What you are asked to do: Copy all lines below exactly as written. Leave pictures out.

Supplied information:
* * * * * * * * *

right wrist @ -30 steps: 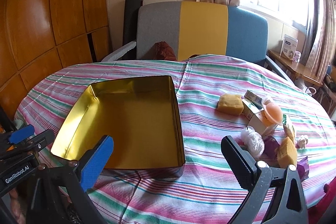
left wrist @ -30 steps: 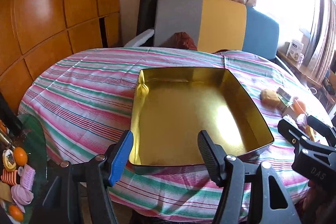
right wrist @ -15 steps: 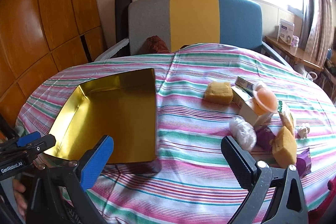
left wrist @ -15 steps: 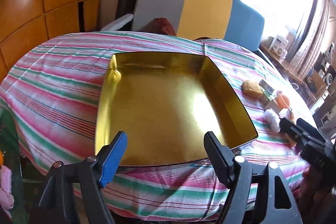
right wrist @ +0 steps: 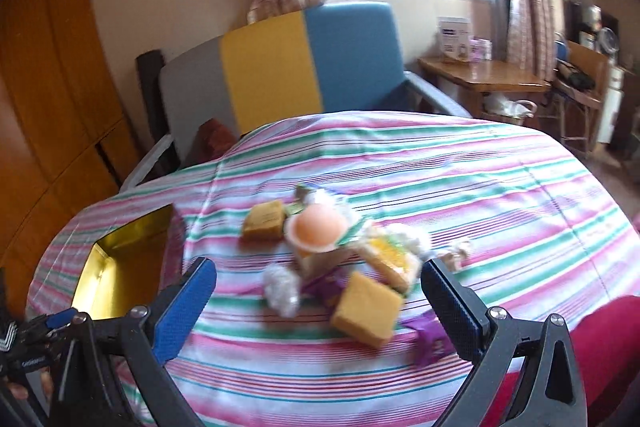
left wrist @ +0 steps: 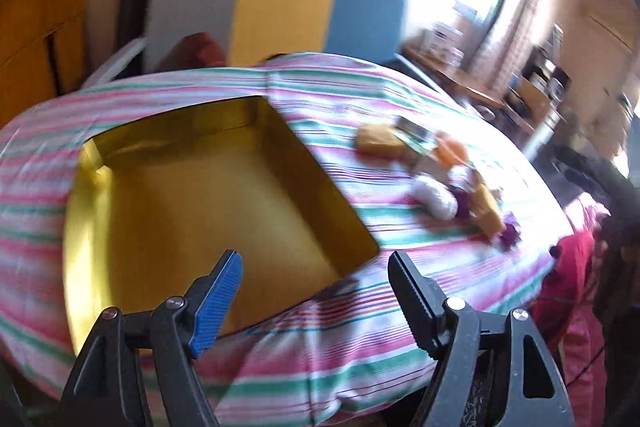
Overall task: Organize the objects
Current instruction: 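Move the left gripper to the white plastic-wrapped bundle and grasp it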
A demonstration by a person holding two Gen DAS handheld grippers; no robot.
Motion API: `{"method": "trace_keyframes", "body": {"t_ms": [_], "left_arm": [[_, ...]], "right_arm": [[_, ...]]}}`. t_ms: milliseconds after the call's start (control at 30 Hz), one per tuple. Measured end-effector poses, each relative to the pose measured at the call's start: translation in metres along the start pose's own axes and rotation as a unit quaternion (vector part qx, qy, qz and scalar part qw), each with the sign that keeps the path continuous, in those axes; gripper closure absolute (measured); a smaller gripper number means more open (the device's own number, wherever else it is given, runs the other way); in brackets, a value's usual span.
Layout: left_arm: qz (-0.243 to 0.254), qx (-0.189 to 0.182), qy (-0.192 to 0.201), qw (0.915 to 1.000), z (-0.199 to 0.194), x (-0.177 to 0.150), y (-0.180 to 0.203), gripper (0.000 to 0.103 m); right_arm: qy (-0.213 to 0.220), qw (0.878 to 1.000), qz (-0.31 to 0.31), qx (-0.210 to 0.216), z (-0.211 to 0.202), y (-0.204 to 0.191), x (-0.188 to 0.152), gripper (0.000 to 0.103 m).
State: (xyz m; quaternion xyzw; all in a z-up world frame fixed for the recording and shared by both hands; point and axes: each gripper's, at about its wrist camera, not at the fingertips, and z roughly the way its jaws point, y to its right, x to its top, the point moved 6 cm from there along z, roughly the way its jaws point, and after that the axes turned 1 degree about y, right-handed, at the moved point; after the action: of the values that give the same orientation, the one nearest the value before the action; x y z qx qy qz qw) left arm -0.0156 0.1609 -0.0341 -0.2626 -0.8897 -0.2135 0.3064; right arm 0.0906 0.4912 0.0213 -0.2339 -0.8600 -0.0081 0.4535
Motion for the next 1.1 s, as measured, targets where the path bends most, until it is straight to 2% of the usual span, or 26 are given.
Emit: {"method": "trace_keyframes", "body": {"t_ms": [233, 433, 533, 633, 700, 800, 867, 1000, 1067, 1100], "left_arm": [[0.066, -0.031, -0.034, 0.9968, 0.037, 0.015, 0.058, 0.028], [0.111, -0.065, -0.08, 0.9885, 0.085, 0.014, 0.116, 0.031], [0.103, -0.084, -0.102, 0.9859, 0.104, 0.015, 0.131, 0.035], [0.075, -0.094, -0.114, 0.9862, 0.122, 0.023, 0.139, 0.037], [0.058, -0.085, -0.119, 0.9875, 0.141, 0.031, 0.141, 0.04], [0.043, -0.074, -0.121, 0.989, 0.169, 0.042, 0.145, 0.041], [0.03, -0.08, -0.126, 0.9883, 0.184, 0.047, 0.148, 0.041], [0.016, -0.062, -0.127, 0.9899, 0.214, 0.053, 0.149, 0.041], [0.018, -0.043, -0.134, 0.9899, 0.227, 0.049, 0.146, 0.048], [0.016, -0.042, -0.143, 0.9887, 0.234, 0.045, 0.144, 0.057]], "right_arm": [[-0.013, 0.997, 0.037, -0.059, 0.008, 0.045, 0.0, 0.0], [-0.026, 0.995, 0.077, -0.062, 0.022, 0.076, -0.011, 0.0], [-0.034, 0.994, 0.092, -0.053, 0.027, 0.083, -0.017, 0.0], [-0.034, 0.994, 0.091, -0.04, 0.031, 0.086, -0.023, 0.0], [-0.036, 0.994, 0.099, -0.026, 0.033, 0.087, -0.025, 0.0], [-0.032, 0.994, 0.107, -0.005, 0.034, 0.087, -0.025, 0.0], [-0.038, 0.993, 0.111, 0.006, 0.037, 0.085, -0.026, 0.0], [-0.033, 0.992, 0.116, 0.018, 0.036, 0.086, -0.027, 0.0], [-0.034, 0.992, 0.122, 0.022, 0.036, 0.087, -0.028, 0.0], [-0.034, 0.991, 0.124, 0.023, 0.036, 0.088, -0.028, 0.0]]}}
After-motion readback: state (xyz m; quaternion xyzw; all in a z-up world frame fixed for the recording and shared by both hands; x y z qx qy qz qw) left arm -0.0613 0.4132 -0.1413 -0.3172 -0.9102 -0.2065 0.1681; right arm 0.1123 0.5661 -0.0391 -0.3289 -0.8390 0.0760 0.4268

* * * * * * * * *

Exercise answer:
right wrist @ -30 steps: 
left wrist @ -30 steps: 
right wrist @ -15 steps: 
left wrist @ -15 steps: 
right wrist @ +0 steps: 
left wrist @ +0 steps: 
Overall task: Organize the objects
Current instruction: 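Move the left gripper to the white plastic-wrapped bundle and grasp it
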A demonstration by a person holding two Gen DAS handheld grippers; no robot.
Motion API: `{"method": "trace_keyframes", "body": {"t_ms": [_], "left_arm": [[_, ...]], "right_arm": [[_, ...]]}}`. t_ms: milliseconds after the call's start (control at 30 Hz), one per tuple. Measured end-effector poses, each relative to the pose measured at the call's start: translation in metres along the start pose's own axes and rotation as a unit quaternion (vector part qx, qy, qz and scalar part qw), each with the sign that keeps the path continuous, in those axes; gripper closure absolute (measured); a smaller gripper number means more open (the device's own number, wherever else it is given, runs the other way); in brackets, a value's usual span.
Layout: left_arm: qz (-0.243 to 0.254), qx (-0.189 to 0.182), qy (-0.192 to 0.201), qw (0.915 to 1.000), z (-0.199 to 0.194), x (-0.177 to 0.150), y (-0.180 to 0.203), gripper (0.000 to 0.103 m); right_arm: qy (-0.213 to 0.220), qw (0.878 to 1.000), qz (-0.31 to 0.31), qx (-0.210 to 0.216), z (-0.211 to 0.202), y (-0.204 to 0.191), x (-0.188 to 0.152), gripper (0.000 to 0.103 m).
State: (xyz m; quaternion xyzw; all in a z-up world frame fixed for the recording and shared by both hands; point and axes: each gripper's, at about its wrist camera, not at the fingertips, and z roughly the way its jaws point, y to its right, x to its top, the point moved 6 cm from there along z, roughly the way its jaws point, and after that the axes turned 1 degree about y, right-handed, at the moved point; after the action: of the values that give the same orientation, the one nearest the value before the action; x y z qx qy qz qw) left arm -0.0156 0.1609 -0.0341 -0.2626 -0.8897 -0.2135 0.3064; right arm 0.0906 0.4912 0.0213 -0.2339 -0.8600 -0.0081 0.4535
Motion for the next 1.1 s, as measured, targets where the path bends most, until it is straight to 2% of the usual span, or 26 are given.
Emit: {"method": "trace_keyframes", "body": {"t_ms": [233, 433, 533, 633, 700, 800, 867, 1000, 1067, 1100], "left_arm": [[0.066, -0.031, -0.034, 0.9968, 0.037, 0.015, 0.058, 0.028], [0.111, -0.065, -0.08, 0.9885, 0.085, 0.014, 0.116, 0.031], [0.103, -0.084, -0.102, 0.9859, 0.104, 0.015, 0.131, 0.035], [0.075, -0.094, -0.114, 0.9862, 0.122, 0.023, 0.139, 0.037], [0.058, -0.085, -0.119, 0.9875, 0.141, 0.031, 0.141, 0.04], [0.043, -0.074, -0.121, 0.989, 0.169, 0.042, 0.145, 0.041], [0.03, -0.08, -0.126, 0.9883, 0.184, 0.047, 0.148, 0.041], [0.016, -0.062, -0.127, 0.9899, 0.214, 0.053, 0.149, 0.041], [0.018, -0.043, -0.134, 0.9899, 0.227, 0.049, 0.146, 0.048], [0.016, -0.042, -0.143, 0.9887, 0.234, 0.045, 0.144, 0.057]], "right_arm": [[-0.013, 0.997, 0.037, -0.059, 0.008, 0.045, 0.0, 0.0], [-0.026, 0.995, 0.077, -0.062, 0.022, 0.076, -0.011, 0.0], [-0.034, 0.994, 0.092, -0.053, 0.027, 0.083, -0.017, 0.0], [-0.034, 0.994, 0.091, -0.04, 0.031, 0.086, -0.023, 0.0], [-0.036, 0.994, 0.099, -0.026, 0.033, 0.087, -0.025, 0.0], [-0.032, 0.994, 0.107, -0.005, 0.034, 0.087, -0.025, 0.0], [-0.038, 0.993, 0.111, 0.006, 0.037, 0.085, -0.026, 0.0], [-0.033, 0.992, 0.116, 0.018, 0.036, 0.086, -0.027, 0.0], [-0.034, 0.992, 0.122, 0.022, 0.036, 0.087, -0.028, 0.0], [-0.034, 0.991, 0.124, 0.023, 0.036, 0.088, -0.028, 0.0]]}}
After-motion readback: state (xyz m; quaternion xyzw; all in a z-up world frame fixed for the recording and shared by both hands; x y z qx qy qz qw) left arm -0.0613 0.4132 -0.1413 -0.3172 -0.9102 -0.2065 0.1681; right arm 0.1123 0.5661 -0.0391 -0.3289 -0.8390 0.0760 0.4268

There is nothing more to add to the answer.